> REQUIREMENT:
Could the listing be repeated exactly, with every picture dropped?

> DATA BELOW:
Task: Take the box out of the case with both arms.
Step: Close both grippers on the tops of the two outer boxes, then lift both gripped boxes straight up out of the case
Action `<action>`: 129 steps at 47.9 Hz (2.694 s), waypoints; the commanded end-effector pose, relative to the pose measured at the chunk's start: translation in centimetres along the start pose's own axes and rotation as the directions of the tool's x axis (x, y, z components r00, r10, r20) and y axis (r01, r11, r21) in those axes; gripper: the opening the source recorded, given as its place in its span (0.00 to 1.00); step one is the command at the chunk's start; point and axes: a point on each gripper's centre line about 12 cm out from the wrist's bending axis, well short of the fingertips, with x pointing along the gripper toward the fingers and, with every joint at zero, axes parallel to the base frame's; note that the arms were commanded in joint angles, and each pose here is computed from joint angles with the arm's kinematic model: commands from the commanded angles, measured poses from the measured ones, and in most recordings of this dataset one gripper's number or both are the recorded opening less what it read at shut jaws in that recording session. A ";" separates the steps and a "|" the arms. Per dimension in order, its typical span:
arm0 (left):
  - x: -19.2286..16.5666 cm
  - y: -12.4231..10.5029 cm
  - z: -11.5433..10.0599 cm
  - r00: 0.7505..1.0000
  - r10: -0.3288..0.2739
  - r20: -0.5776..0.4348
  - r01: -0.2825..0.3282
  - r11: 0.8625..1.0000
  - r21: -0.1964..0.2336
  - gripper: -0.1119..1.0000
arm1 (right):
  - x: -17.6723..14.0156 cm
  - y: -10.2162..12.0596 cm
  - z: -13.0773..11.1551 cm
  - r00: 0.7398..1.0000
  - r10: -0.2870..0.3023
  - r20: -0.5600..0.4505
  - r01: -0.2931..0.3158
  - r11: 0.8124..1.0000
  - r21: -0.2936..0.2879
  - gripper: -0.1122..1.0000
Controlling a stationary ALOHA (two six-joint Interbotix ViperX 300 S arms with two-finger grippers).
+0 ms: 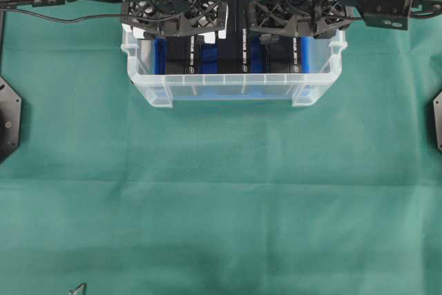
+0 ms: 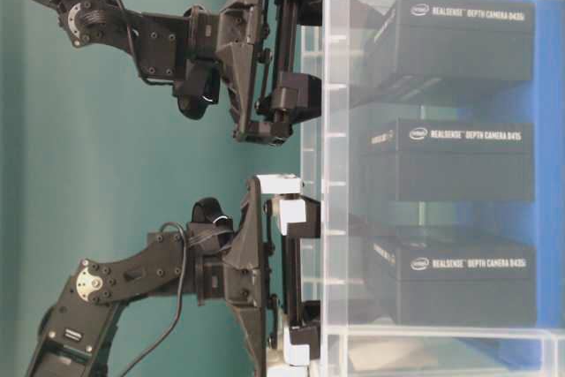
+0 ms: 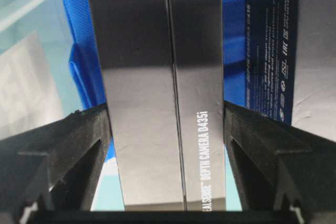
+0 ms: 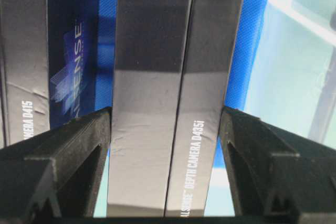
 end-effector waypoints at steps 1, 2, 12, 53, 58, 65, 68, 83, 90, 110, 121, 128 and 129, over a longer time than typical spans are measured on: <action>-2.9 -0.7 0.4 0.997 -0.071 0.027 0.072 0.997 -0.003 0.68 | -2.6 0.4 0.3 0.998 0.063 0.020 -0.063 0.998 0.001 0.69; -3.2 -0.8 0.5 0.996 -0.078 0.030 0.079 0.997 -0.004 0.68 | -3.0 0.4 0.3 0.997 0.071 0.022 -0.071 0.998 0.001 0.69; -6.4 -1.7 1.1 0.993 -0.107 0.044 0.107 0.994 0.009 0.68 | -6.8 1.1 0.9 0.991 0.125 0.043 -0.125 0.992 0.008 0.69; -21.6 -0.2 1.8 0.985 -0.153 0.078 0.153 0.988 -0.001 0.68 | -20.0 1.0 1.9 0.965 0.229 0.125 -0.229 0.973 -0.017 0.69; -22.4 -0.3 1.9 0.984 -0.161 0.082 0.162 0.987 -0.003 0.68 | -21.2 0.8 1.8 0.966 0.228 0.125 -0.227 0.974 -0.019 0.69; -24.0 -0.6 2.2 0.975 -0.201 0.098 0.202 0.979 -0.006 0.68 | -22.5 0.3 1.6 0.970 0.209 0.120 -0.208 0.978 -0.024 0.69; -24.6 -0.6 2.3 0.973 -0.209 0.102 0.211 0.978 -0.008 0.68 | -22.9 0.3 1.5 0.971 0.209 0.118 -0.207 0.978 -0.026 0.69; -26.0 -0.9 2.0 0.977 -0.192 0.089 0.192 0.981 0.006 0.68 | -24.5 0.8 0.9 0.968 0.219 0.121 -0.215 0.976 -0.040 0.69; -26.3 -1.1 1.9 0.976 -0.197 0.089 0.197 0.980 0.009 0.68 | -24.3 0.9 0.7 0.973 0.200 0.115 -0.196 0.980 -0.044 0.69; -26.1 -1.2 1.3 0.978 -0.187 0.089 0.186 0.982 0.022 0.68 | -24.3 1.0 0.0 0.975 0.194 0.106 -0.188 0.980 -0.060 0.69; -26.1 -1.2 1.3 0.978 -0.187 0.090 0.186 0.982 0.023 0.68 | -24.3 1.1 -0.1 0.976 0.193 0.104 -0.187 0.980 -0.063 0.69; -26.0 -1.2 1.3 0.979 -0.184 0.089 0.183 0.983 0.023 0.68 | -24.1 1.1 -0.1 0.977 0.189 0.103 -0.183 0.981 -0.064 0.69; -26.0 -1.2 1.3 0.979 -0.183 0.089 0.182 0.983 0.021 0.68 | -24.2 1.1 -0.1 0.976 0.191 0.104 -0.185 0.981 -0.064 0.69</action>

> OUTPUT:
Task: Take the box out of the case with both arms.
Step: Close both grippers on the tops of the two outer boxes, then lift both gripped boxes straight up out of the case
Action `<action>`: 129 steps at 47.9 Hz (2.694 s), waypoints; the commanded end-effector pose, relative to the pose measured at the chunk's start: translation in centimetres along the start pose's own axes and rotation as the directions of the tool's x axis (x, y, z components r00, r10, r20) and y axis (r01, r11, r21) in those axes; gripper: the opening the source recorded, given as its place in its span (0.00 to 1.00); step one is the command at the chunk's start; point and axes: a point on each gripper's centre line about 12 cm out from the wrist's bending axis, well short of the fingertips, with x pointing along the gripper toward the fingers and, with every joint at zero, axes parallel to the base frame's; note that the arms were commanded in joint angles, and each pose here is computed from joint angles with the arm's kinematic model: commands from the commanded angles, measured poses from the measured ones, and in most recordings of this dataset one gripper's number or both are the recorded opening less what it read at shut jaws in that recording session. A ";" separates the steps and a "|" the arms. Per dimension in order, its typical span:
arm0 (left):
  - x: -19.2286..16.5666 cm
  - y: -12.4231..10.5029 cm
  - z: -11.5433..10.0599 cm
  - r00: 0.7505..1.0000
  - r10: -0.3288..0.2739
  - r20: -0.5776..0.4348
  - r01: -0.2825..0.3282
  - r11: 0.8625..1.0000
  - r21: -0.1964..0.2336
  - gripper: -0.1119..1.0000
arm1 (right):
  - x: -17.6723..14.0156 cm
  - y: -10.2162..12.0596 cm
  - z: -13.0773..11.1551 cm
  - r00: 0.7398..1.0000
  - r10: -0.2870..0.3023
  - r20: -0.5600..0.4505
  - r01: -0.2931..0.3158
  - r11: 0.8124..1.0000
  - r21: -0.2936..0.2879
  - gripper: -0.1122..1.0000
Controlling a stationary ALOHA (two six-joint Interbotix ViperX 300 S arms with two-finger grippers).
+0 ms: 
+0 ms: 
+0 ms: 
+0 ms: 
 end-effector waypoints at steps 1, 2, 12, 53, 58, 65, 68, 83, 90, 110, 121, 128 and 129, over a longer time than typical spans are measured on: <action>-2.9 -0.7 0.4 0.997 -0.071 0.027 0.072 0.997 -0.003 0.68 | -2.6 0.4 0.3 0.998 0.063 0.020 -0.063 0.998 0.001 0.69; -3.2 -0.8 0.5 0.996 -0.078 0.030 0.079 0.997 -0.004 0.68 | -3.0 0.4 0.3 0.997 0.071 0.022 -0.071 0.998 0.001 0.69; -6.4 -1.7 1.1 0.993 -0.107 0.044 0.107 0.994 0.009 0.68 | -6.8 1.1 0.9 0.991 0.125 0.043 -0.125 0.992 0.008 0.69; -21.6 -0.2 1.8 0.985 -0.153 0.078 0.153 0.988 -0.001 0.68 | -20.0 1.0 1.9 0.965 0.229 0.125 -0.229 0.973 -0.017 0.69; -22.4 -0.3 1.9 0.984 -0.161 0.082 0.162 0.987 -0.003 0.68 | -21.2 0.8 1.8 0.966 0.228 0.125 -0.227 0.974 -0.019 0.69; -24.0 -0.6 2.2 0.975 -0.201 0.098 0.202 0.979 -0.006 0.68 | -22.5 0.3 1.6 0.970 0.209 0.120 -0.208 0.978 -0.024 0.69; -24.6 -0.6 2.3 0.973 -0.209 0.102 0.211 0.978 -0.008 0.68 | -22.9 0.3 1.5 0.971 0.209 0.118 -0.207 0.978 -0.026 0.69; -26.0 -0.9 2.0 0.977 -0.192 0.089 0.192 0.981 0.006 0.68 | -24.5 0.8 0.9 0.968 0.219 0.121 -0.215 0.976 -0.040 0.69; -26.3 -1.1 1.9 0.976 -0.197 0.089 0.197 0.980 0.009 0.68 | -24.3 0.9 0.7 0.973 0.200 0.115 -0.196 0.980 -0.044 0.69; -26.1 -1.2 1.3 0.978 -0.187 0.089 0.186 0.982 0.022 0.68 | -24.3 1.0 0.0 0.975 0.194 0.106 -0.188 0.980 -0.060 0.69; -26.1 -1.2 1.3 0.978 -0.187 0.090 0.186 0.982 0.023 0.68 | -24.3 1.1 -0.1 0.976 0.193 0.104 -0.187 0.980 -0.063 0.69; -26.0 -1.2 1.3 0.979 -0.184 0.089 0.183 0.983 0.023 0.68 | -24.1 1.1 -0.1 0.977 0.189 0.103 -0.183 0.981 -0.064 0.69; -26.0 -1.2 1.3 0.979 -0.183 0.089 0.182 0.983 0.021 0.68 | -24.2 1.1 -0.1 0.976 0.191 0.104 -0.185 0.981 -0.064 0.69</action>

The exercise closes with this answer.